Louie Gong Set to Launch Line of Wool Blankets, the First Ever to Be Produced by Native-Owned Company in United States

Comments

1
Nice!
2
"In case you didn't catch the irony there: Because the market is already saturated with "Native inspired" blankets, actual Native people have to perpetuate cultural appropriation so that they can participate in their own culture. They're being forced to buy back what was taken from them."

I'm not sure this is accurate. Have Native Americans ever MADE blankets? There is a tradition of bedazzling them and wearing them, but that doesn't pre-date contact with the west, does it? I thought the blankets themselves were trade goods in the Fur industry, i.e. Smallpox. If they've always bought or traded for them, then you're saying they're being forced to buy back their DESIGNS?

3
Max, the Navajo have a long tradition of weaving very fine blankets and some of the best examples are in museums. I have seen some for sale for tens of thousands of dollars. Antiques Road Show featured one worth several hundred thousand.
4
@3: right, right, I forgot about those - but those aren't NW native blankets, which I think is the goal here.

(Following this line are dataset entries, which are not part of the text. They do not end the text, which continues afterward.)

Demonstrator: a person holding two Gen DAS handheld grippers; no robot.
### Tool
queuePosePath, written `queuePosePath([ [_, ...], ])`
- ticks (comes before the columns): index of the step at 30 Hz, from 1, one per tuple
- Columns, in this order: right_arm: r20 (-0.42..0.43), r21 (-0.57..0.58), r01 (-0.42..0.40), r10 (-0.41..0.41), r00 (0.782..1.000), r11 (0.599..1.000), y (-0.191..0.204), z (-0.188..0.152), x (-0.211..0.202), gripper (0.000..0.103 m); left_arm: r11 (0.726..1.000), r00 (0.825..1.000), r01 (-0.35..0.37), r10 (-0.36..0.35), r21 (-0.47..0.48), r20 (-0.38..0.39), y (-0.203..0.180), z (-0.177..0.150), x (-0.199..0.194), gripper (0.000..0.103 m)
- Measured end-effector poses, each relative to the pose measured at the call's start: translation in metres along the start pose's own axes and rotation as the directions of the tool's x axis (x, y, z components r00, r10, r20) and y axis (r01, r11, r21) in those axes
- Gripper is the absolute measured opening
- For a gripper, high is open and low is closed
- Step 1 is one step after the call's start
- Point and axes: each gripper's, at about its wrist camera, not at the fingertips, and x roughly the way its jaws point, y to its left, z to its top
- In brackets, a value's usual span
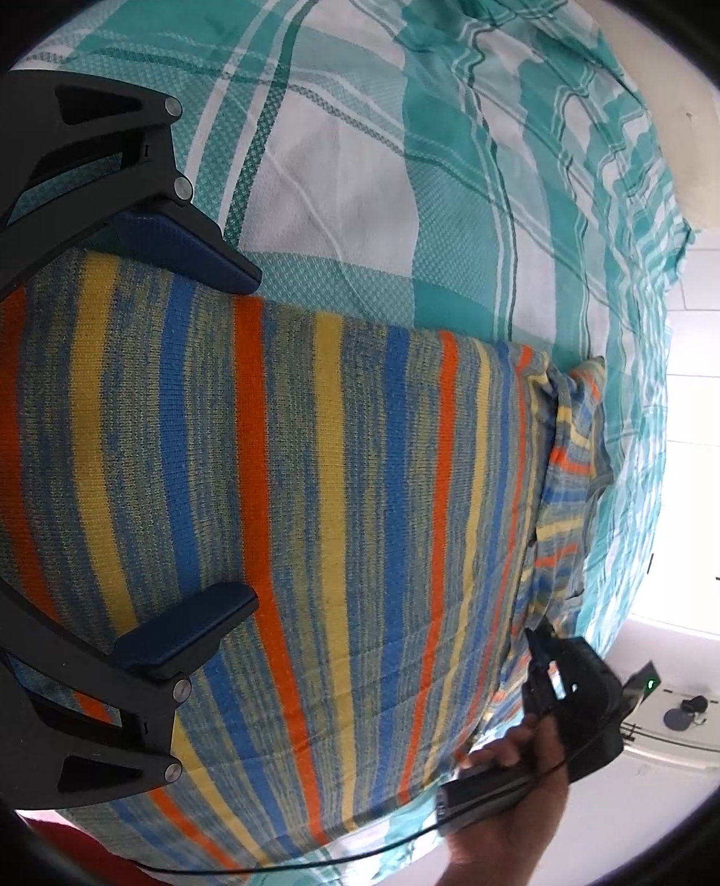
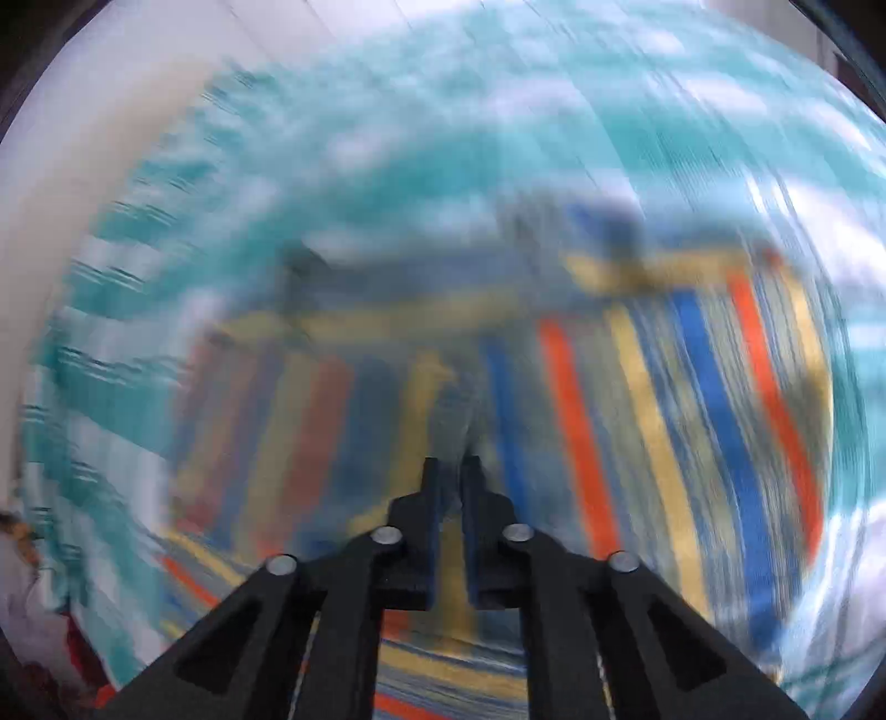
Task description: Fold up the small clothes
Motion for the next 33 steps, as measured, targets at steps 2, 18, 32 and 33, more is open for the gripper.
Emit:
queuePosePath([
  [2, 0.066, -0.005, 0.029, -0.029, 0.997, 1.0, 0.002, -0.008, -0.016, 0.017, 1.0, 1.0, -0.001, 0.001, 0.001, 0.003, 0.0, 0.0, 0.0, 0.102],
  [18, -0.03, 0.189, -0.238, 0.248, 0.968, 0.953, -0.013, -0.041, -0.018, 0.026, 0.999, 0.999, -0.035, 0.035, 0.001, 0.024, -0.003, -0.005, -0.003, 0.102],
  [32, -0.037, 0.164, -0.172, 0.18, 0.983, 0.971, -0.016, -0.029, -0.031, 0.004, 0.999, 0.999, -0.032, 0.032, 0.005, 0.021, -0.002, -0.005, -0.001, 0.102],
  [33, -0.055, 0.142, -0.142, 0.151, 0.987, 0.98, -0.019, -0.033, -0.031, 0.005, 0.999, 0.999, -0.033, 0.033, 0.006, 0.021, -0.002, -0.005, 0.0, 0.102],
])
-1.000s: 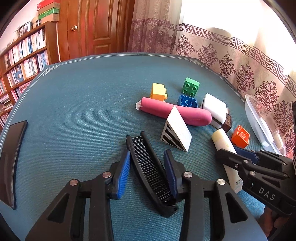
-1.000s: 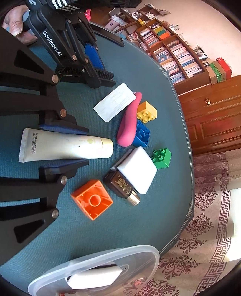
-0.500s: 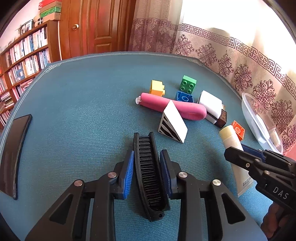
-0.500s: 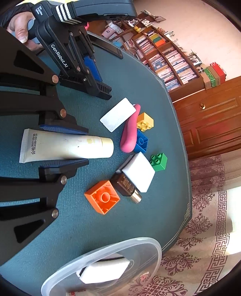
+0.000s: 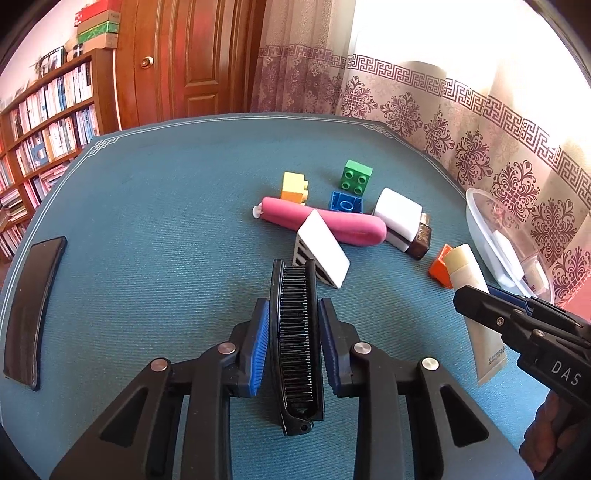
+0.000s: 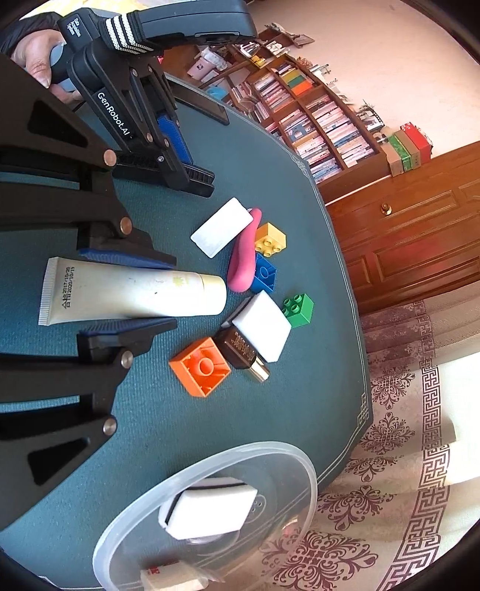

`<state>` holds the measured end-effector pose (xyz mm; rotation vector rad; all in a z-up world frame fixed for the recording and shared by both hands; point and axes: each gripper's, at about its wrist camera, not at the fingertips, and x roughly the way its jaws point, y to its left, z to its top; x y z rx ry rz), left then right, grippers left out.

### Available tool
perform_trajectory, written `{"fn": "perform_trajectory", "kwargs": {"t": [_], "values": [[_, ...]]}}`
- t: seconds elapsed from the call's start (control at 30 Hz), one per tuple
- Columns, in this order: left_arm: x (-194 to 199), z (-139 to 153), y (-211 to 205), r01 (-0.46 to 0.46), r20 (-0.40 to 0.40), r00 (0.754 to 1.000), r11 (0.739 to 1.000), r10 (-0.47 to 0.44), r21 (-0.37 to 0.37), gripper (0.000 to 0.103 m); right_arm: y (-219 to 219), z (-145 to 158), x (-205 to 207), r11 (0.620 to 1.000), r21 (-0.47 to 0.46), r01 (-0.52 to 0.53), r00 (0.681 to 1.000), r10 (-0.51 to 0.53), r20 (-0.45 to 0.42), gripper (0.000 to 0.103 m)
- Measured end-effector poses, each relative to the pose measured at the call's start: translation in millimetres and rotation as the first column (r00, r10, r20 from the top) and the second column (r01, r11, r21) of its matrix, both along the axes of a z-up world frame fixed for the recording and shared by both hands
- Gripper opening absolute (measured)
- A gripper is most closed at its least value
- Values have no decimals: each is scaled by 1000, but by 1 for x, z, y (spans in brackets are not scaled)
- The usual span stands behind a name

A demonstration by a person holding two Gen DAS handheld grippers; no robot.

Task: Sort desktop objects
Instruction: 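Carry the white tube into the clear bowl with the right gripper while the left gripper carries the comb there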

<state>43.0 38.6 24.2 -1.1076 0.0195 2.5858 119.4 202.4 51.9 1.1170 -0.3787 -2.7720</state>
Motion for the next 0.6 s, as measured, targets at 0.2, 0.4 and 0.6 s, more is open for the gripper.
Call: {"fn": "perform_trajectory", "kwargs": {"t": [0.2, 0.4, 0.6], "values": [[2, 13, 15, 29, -18, 999, 999, -29, 22, 29, 11, 6, 6, 1000, -4, 20, 1000, -20, -23, 29], [4, 32, 41, 85, -51, 995, 996, -83, 36, 29, 30, 12, 17, 998, -4, 58, 997, -58, -45, 29], [3, 49, 75, 152, -74, 986, 987, -148, 52, 29, 57, 20, 26, 993, -8, 116, 991, -116, -67, 29]]}}
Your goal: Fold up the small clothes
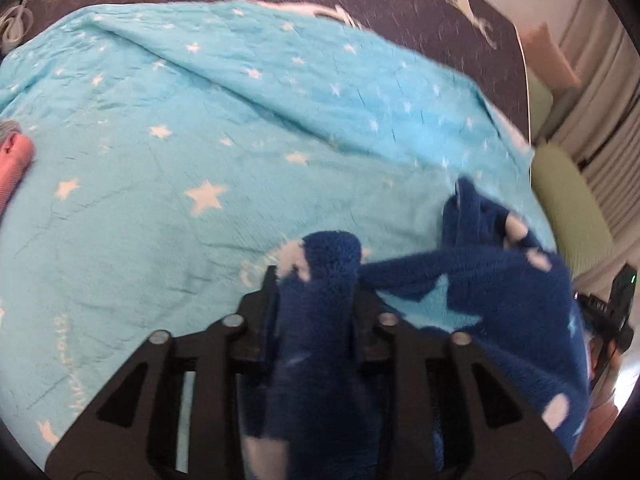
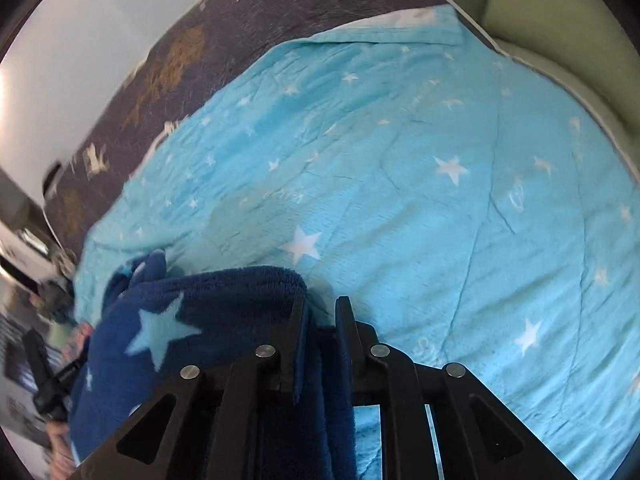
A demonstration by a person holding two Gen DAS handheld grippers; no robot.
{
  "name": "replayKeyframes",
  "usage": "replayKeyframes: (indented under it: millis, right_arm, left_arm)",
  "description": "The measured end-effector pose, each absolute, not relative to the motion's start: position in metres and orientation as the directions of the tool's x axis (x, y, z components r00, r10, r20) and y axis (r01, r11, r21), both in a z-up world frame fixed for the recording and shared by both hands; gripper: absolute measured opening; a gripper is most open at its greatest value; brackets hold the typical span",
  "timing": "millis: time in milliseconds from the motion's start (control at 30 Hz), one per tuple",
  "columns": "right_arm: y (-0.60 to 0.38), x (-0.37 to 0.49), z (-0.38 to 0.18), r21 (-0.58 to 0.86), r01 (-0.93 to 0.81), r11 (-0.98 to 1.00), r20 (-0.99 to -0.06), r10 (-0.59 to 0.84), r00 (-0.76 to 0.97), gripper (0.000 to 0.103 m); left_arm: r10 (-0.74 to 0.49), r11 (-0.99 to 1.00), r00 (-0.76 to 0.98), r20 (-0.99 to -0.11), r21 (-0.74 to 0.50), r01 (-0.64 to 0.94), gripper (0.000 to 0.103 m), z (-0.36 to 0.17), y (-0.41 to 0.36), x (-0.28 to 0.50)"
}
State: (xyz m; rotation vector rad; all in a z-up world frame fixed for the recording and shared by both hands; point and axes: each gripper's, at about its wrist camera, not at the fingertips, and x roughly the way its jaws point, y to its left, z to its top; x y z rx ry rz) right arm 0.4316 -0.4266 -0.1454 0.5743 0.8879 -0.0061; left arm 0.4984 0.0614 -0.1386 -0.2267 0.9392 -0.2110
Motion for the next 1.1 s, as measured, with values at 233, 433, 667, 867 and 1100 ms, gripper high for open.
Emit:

I don't think there ever was a domesticated sheep culture up here. clothing tended to be hides, furs, and woven cedar for rain protection, right? the blankets I've seen up at UBC are trade blankets with buttonwork.
5
Those are nice fucking blankets. There is a 100% chance I will be buying one.
6
Yea, When did NW Indians make Blankets for Trade/Sale?

Did this guy's tribe ever make blankets? If not, why is he?

Is there a blanket shortage within Indian families?

Don't most Indians, like everyone else get their blankets at Target, Wal-Mart, J.C. Penny's, Costco, etc?

Is he going to refuse to sell to Whitey? As they might use the blanket in a inappropriate way. Like to stay warm.

He should publish who buys more blankets. Indians, and Non-Indians.

7
I wonder, hrmm

1) if his blanket are going to be made in China. Or, Mexico, Canada, on a Reservation with Native Labor.

2) Union, or Non-Union labor.

3) 100% Wool? Or a synthetic blend?

4) From Free Range Sheep?

5) Where is his wool coming from? China perhaps?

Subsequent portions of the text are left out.